## Instructions:
In the lesson materials, there is a file in the data folder called “water.xyz”. This is a very simple, standard file format that is often used to distribute molecular coordinates. The first line of the file is the number of atoms in the molecule, the second line is a title line (or may be blank), and the coordinates begin on the third line. The format of the coordinates is
Atom_Label  XCoor   YCoor   ZCoor

Write a code to read in the information from the xyz file and determine the bond lengths between all the atoms. There is a numpy function to take the square root, numpy.sqrt().

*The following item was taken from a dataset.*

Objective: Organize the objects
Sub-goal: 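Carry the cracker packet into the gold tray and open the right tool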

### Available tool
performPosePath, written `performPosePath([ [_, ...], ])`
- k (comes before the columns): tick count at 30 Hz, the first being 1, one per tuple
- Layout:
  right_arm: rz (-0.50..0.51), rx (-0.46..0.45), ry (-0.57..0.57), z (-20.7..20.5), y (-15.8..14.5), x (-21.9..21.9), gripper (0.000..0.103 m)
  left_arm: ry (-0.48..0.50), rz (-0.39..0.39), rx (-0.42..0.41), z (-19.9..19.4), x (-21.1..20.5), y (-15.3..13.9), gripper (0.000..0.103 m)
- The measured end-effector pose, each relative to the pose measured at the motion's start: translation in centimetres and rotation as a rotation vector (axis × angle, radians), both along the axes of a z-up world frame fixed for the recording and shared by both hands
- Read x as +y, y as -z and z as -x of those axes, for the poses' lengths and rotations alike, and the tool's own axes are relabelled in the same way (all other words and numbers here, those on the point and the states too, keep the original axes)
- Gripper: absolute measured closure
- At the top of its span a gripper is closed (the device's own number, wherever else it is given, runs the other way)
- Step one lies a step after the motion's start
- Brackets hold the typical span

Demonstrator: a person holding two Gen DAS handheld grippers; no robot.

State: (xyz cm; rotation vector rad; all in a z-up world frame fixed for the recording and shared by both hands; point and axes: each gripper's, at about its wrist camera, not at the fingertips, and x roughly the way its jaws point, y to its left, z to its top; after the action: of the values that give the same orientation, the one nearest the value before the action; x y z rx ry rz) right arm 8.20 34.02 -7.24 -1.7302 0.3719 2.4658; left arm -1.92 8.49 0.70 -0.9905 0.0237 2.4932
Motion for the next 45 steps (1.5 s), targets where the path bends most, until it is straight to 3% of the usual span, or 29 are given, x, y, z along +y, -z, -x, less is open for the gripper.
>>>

To raise a number to a power, use " ** ", as in " 3**2 = 9 ". 

### Anatomy of an xyz file:
There is an xyz file for water
Used to convey molecular structures
1st line is # of atoms
2nd line is comment line (name of molecule)
3rd line on is the symbol, x, y, z coordinate
there will be as many lines as there are atoms in the file

We should write a code to read in infomation into 

Distance formula from geometry 

### Extensions to homework
#### Ext. 1
Your initial project calculated the distance between every set of atoms. However, some of these atoms aren’t really bonded to each other. H1 and H2 are not bonded for example, and all of the distances between an atom and itself are zero. Use a distance cutoff of 1.5 angstroms to define a bond (that is, if the bond length is greater than 1.5 angstroms, consider the atoms not bonded). Modify your code to only print the atoms that are actually bonded to each other.

#### Ext. 2
Some of these are actually the same bond length; for example, O to H1 and H1 to O refer to the same bond length. Remove the duplicates from your list.

#### Ext. 3
Write a your output to a text file called bond_lengths.txt instead of just printing it to the screen.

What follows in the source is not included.